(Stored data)

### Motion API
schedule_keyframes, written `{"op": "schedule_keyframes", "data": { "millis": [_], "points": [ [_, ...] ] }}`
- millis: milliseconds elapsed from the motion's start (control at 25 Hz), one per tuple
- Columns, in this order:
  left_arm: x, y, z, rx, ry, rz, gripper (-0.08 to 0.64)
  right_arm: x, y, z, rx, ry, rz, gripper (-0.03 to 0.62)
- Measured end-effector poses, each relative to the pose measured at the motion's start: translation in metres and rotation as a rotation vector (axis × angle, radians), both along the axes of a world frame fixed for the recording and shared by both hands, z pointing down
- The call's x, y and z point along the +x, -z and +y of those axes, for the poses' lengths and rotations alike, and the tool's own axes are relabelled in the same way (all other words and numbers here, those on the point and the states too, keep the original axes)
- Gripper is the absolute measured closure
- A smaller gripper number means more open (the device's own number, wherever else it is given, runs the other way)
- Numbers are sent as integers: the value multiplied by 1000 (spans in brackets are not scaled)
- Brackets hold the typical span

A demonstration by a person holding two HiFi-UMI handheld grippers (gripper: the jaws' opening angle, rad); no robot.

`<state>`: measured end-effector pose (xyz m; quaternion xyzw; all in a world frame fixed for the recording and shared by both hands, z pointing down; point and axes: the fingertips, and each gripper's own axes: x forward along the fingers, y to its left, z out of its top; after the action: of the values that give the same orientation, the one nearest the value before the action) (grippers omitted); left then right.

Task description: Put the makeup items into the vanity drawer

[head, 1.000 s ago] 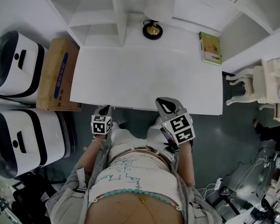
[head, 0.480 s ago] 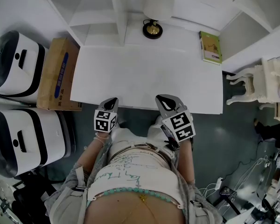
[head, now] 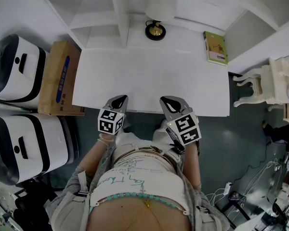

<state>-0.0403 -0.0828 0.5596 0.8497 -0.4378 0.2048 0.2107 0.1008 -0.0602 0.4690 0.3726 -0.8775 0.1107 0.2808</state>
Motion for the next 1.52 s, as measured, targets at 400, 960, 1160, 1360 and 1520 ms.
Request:
{"op": "schedule_keyframes", "data": {
  "millis": [400, 960, 1160, 1360, 1520],
  "points": [
    [32, 34, -10, 47, -75, 41, 559, -2, 4, -1, 12, -10, -7, 565],
    [73, 74, -13, 122, -169, 82, 559, 0, 16, -5, 45, -37, -16, 563],
    [83, 89, -14, 142, -192, 101, 559, 0, 22, -11, 66, -53, -25, 565],
    [93, 104, -11, 168, -219, 114, 559, 2, 30, -13, 88, -68, -51, 565],
    [97, 117, -11, 188, -228, 127, 559, 2, 38, -16, 107, -78, -59, 565]
  ]
}}
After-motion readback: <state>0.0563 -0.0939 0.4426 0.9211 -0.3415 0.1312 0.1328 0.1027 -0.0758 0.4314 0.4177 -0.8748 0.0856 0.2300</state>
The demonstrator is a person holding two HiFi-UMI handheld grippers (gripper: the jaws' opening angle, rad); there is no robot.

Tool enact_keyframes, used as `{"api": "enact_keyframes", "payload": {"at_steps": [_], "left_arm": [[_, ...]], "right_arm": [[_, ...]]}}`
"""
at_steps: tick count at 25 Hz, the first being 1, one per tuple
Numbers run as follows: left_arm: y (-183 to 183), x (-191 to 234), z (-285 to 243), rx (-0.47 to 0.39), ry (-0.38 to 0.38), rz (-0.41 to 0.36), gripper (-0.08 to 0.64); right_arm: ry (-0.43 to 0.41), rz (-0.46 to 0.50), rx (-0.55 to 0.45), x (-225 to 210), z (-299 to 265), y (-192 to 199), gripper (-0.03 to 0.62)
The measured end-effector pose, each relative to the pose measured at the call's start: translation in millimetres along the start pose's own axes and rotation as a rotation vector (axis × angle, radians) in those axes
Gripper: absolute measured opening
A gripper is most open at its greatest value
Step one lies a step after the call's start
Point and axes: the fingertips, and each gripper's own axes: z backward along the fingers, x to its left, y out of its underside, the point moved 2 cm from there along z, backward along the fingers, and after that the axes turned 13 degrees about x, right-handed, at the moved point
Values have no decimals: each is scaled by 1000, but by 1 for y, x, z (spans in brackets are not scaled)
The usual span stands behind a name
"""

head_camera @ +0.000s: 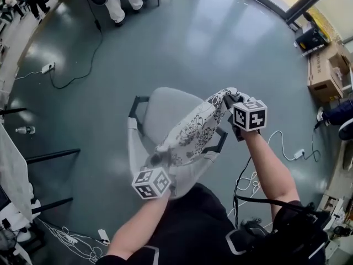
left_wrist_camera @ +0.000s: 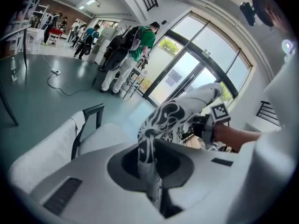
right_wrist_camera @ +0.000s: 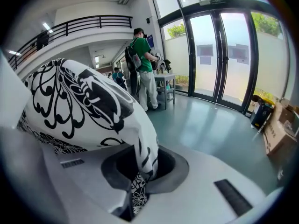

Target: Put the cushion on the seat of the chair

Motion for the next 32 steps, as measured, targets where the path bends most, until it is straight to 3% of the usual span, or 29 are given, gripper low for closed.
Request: {"api": "enact_keyframes", "payload": {"at_steps": [6,18,25,29,32], "left_arm": [[19,35,-43,50,-45,111,20],[62,106,-117,141,-124,211,20],[81,140,-139,174,-178,316,20],[86,157,-149,192,-217,340,20],[85,169,-157,209,-242,327,20]], "right_arm": [[11,39,111,-7,-65,17,23],[-1,100,276,-10,-189,60,23],[-4,174,355,0,-237,77,23],[3,216,400,8,-263,79,23],[2,193,428,10,-282,80,23]]}}
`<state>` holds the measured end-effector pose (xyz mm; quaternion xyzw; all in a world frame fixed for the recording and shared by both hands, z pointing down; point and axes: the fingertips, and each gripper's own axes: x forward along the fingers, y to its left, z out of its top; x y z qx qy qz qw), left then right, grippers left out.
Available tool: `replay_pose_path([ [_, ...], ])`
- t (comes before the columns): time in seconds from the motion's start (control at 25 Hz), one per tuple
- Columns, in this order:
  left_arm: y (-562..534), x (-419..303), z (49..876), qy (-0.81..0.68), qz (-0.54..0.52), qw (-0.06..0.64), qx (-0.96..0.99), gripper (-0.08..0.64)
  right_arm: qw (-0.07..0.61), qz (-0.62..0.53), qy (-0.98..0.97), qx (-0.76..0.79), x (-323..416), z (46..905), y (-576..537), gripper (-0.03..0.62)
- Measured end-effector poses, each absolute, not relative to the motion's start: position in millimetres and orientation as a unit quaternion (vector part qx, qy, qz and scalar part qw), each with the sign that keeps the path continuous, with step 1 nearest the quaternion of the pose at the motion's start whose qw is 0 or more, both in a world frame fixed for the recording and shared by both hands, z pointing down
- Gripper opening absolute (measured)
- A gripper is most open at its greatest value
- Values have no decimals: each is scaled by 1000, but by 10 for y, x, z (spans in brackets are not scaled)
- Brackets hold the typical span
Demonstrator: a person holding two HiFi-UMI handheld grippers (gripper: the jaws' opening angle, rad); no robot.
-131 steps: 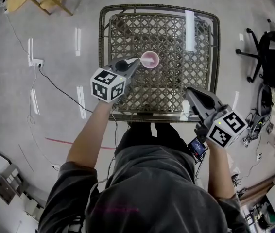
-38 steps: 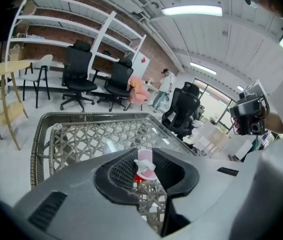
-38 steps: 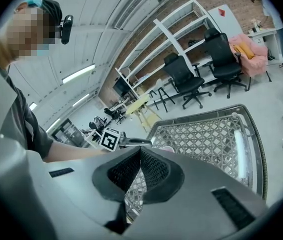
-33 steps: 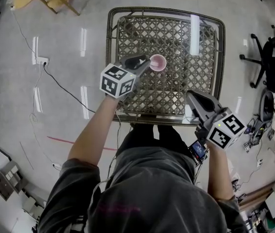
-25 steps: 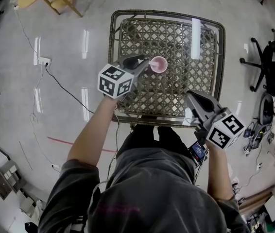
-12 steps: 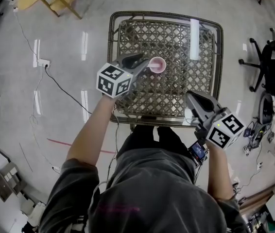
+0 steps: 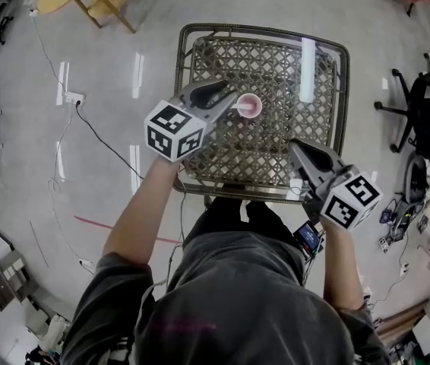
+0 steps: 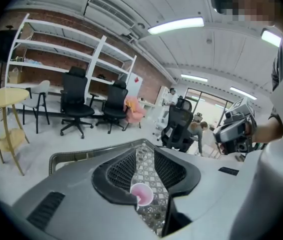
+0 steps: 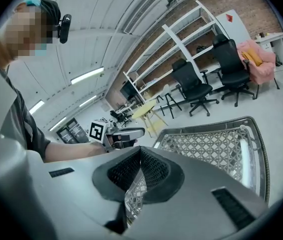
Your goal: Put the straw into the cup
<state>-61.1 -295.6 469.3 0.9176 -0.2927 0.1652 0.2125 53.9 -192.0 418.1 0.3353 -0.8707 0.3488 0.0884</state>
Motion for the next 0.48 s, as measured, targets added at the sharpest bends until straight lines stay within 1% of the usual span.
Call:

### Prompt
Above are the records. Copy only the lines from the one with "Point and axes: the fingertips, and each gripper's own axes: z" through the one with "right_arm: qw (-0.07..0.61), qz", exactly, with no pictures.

### Answer space
Point and axes: the fingertips, and each gripper's own axes: z backward along the fingers, x to its left, y out of its underside, the point moved 2 cm from there along z, backward along the fingers, and after that the axes turned 13 degrees about x, right-handed, at the moved point
Values have no decimals: each is scaled by 1000, but by 1 for y, x, z (spans in brackets are not scaled)
The usual span stands behind a name
"""

head_camera @ +0.000s: 
left_wrist_camera @ +0.000s: 
right_wrist_camera @ +0.000s: 

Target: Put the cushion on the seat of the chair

Motion for the next 32 steps, as measured, targets where the path bends most, until it is straight to 3% of the usual span, or 29 are given, gripper low for closed.
Request: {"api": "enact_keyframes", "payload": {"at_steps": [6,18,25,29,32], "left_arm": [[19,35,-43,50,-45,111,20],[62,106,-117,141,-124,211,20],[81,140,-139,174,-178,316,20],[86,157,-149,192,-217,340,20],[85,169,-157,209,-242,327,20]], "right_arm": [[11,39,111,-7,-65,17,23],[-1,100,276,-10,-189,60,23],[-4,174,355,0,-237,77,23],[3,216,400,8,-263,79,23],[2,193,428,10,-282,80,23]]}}
`<state>` holds the measured end-effector pose (xyz mm; quaternion xyzw; all in a world frame fixed for the recording and shared by both hands, z pointing down; point and axes: the fingertips, and each gripper's own axes: x forward along the fingers, y to its left, z out of its top; x y z qx qy qz qw), left then right, grippers left out.
Available tool: `replay_pose_path([ [_, ...], ])`
- t (comes before the columns): time in seconds from the motion's start (control at 25 Hz), one per tuple
- Columns, in this order:
  left_arm: y (-562..534), x (-419..303), z (49..876), qy (-0.81..0.68), qz (-0.54..0.52), qw (-0.06..0.64), qx (-0.96..0.99), gripper (-0.08..0.64)
  right_arm: qw (-0.07..0.61), qz (-0.62..0.53), qy (-0.98..0.97), qx (-0.76..0.79), x (-323..416), z (46..905), y (-576..537), gripper (-0.03..0.62)

Nothing further is required for this exercise.